Monday 9 June 2014
In Sickness and in Health
When I found myself lying on my bathroom floor two weeks ago, in the fetal position, my husband beside me with an enema bottle, a lot of thoughts went through my head. One of which was I have to write about this. And, I needed to do it before too much time had lapsed so I could still feel the raw emotion of it all. Hence, here is my return to my blog after a few weeks’ absence.
It’s not that I have a sado-masochistic relationship with my readers or that I’m determined to gross people out, but rather that I’m committed to writing and showing all sides of cancer. One of the reasons I started the blog was so that other people going through a similar experience, or caring for someone who was, could learn, relate and not feel so alone. I vowed I wouldn’t sugar coat anything or hide things that might make people feel uncomfortable because I wanted to be authentic. This brings me back to the enema.
One of the hardest side effects of pain medication for me has been the constipation. Of course the more I stress and think about it, the worse it gets. Eventually, the pain is one of the most unbearable for me, crippling me every time I try to walk. In fact, the only time I have relief is when I don’t move at all so I spend a lot of time in bed, not moving. In trying to deal with it, I take numerous laxatives and stool softeners, but it gets to a point where there can be no action with additional help. Nurses toss around words like impacted, extraction, enemas. I toss my cookies just thinking about it.
I’ve never had a colonoscopy and don’t deal well with any talk or treatment related to things of that nature. It’s probably one of my biggest fears so despite the pain I was in I just couldn’t comprehend doing what I knew needed to get done. I loved the nurses’ description that I would be feeling much better within 15 minutes, but making the decision was a tough one for me. In the end, I decided I needed this to be administered by my husband because he knew how scared and uncomfortable I was with the idea and so I figured I could use all the empathy I could get. I knew the nurses would be empathetic and compassionate too but, I just wanted to be in the comfort of my own bathroom and cry like a baby if I wanted to.
This was a tough call because I still had some pride and wanted to hang on to as much dignity as possible. “Please,” my husband said, “I saw you give birth….your dignity was lost a long time ago.” Fine, I agreed, but I told him I was going to write about it and he was going to be a lead character. He wasn’t so crazy about that. He asked why I couldn’t just say a miraculous angel descended on me and gave me relief. No, I countered, this was not going to be the immaculate extraction.
To feel like I needed to have some control I insisted that he read every warning, instruction, hazard symbol on the bottle. Even then I didn’t trust I was getting all the goods and because I couldn’t read the bottle myself, my daughter generously agreed to type out everything that was on the bottle in an extra-large font so that I could read it myself. God bless her because that meant not only was she learning step by step what was going to be done to me she also typed it knowing her dad was the one going to be doing it. It wasn’t long after that she bought me a magnifying glass to be able to read all my other medical instructions up close and personal all on my own. Too much information is now an understatement in our house.

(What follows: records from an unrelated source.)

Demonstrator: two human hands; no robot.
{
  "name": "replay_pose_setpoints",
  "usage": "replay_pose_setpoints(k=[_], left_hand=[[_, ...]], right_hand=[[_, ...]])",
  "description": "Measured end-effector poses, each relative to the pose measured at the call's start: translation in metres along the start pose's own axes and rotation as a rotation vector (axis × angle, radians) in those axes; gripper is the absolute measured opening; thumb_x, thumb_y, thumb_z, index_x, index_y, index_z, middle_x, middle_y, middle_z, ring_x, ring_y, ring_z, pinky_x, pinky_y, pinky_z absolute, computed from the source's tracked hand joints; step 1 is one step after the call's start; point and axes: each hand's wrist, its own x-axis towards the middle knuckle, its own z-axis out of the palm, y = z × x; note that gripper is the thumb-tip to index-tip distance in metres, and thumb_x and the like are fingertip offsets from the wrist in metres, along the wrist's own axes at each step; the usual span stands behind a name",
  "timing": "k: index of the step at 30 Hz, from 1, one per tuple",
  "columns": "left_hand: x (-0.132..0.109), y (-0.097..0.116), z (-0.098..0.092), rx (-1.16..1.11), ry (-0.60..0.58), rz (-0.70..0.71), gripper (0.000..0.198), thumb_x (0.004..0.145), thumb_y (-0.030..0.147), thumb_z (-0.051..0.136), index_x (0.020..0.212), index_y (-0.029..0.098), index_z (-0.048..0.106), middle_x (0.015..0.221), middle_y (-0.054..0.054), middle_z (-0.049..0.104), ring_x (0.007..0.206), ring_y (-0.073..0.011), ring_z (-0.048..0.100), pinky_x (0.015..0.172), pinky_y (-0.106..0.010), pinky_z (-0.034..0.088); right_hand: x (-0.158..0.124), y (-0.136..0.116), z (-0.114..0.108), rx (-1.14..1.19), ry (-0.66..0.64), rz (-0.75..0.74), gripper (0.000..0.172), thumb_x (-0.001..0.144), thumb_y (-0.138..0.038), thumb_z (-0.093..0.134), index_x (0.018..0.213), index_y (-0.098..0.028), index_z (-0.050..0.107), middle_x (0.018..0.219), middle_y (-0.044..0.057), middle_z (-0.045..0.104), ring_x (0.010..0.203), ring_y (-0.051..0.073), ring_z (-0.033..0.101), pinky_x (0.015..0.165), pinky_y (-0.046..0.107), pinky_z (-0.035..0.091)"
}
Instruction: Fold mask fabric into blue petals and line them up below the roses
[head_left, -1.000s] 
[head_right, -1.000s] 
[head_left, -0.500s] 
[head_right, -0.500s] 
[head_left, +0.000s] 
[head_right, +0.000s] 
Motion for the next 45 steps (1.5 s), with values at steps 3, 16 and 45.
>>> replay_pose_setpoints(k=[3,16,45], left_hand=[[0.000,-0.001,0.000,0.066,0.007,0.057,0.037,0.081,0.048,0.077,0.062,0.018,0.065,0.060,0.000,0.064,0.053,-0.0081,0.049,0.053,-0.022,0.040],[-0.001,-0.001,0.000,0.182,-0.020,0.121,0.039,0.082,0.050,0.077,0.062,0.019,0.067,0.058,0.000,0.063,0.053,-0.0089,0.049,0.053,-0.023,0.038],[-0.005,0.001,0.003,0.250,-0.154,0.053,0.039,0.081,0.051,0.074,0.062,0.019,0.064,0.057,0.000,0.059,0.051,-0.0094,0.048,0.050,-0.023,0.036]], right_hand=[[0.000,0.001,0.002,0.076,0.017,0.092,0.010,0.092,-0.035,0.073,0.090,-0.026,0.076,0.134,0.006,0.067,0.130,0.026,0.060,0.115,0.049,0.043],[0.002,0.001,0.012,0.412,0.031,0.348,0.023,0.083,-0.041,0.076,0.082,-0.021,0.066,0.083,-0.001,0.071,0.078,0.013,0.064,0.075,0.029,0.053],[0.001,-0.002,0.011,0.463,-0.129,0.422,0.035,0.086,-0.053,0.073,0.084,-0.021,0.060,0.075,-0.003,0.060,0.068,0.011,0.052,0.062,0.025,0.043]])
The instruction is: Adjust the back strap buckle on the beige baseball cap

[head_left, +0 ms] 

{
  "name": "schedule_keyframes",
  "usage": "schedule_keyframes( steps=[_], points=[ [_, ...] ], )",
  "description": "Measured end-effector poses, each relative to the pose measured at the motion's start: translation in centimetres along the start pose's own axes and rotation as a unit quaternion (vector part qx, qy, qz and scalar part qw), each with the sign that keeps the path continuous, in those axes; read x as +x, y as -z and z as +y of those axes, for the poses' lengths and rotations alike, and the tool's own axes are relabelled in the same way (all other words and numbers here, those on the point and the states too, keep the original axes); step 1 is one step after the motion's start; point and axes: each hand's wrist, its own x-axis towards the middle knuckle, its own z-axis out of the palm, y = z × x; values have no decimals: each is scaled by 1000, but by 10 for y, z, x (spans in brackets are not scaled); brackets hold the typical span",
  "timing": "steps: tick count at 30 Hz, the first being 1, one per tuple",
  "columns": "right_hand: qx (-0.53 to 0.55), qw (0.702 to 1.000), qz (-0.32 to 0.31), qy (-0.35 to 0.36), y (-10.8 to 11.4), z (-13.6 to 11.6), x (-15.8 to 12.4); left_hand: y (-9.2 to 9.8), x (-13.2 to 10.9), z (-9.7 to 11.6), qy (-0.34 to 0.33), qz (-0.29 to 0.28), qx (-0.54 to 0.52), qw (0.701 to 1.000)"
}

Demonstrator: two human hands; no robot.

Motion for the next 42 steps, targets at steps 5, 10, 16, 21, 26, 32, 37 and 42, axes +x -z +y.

So there we found ourselves, husband and wife, bathroom floor, in a position I never would have imagined. I wept knowing fully for the first time since all this started what it really meant when we said those vows ‘in sickness and in health’. In the end we got through it and it worked and while I wasn’t quite doing the happy dance I felt better than I had in weeks. It was a good thing too as it was just the start of a rough couple weeks ahead where I at least had one major issue off my health plate. I am diligent about continuing to take laxatives and I live on watermelon and liquids. I hope it never gets to that point again but if it does I know there is a solution and I know I will be able to get through it thanks to my partner.
Later that night after I picked myself up off the bathroom floor I tweeted the following “going outside your comfort zone, pushing through pain and having someone with you who you trust 100%, that’s when good shit happens.” I had a lot of people favourite and retweet that and I don’t think they realized how literal I was being, but whether it’s literal or figurative, it sure is true.
Thank you to all those who have told me how much they have missed the blog but understand how important it is for me to rest and get better right now. I do hope to continue writing in the coming weeks but it may not always be weekly. I am constantly feeling blessed by all the support and kindness shown to me and my family.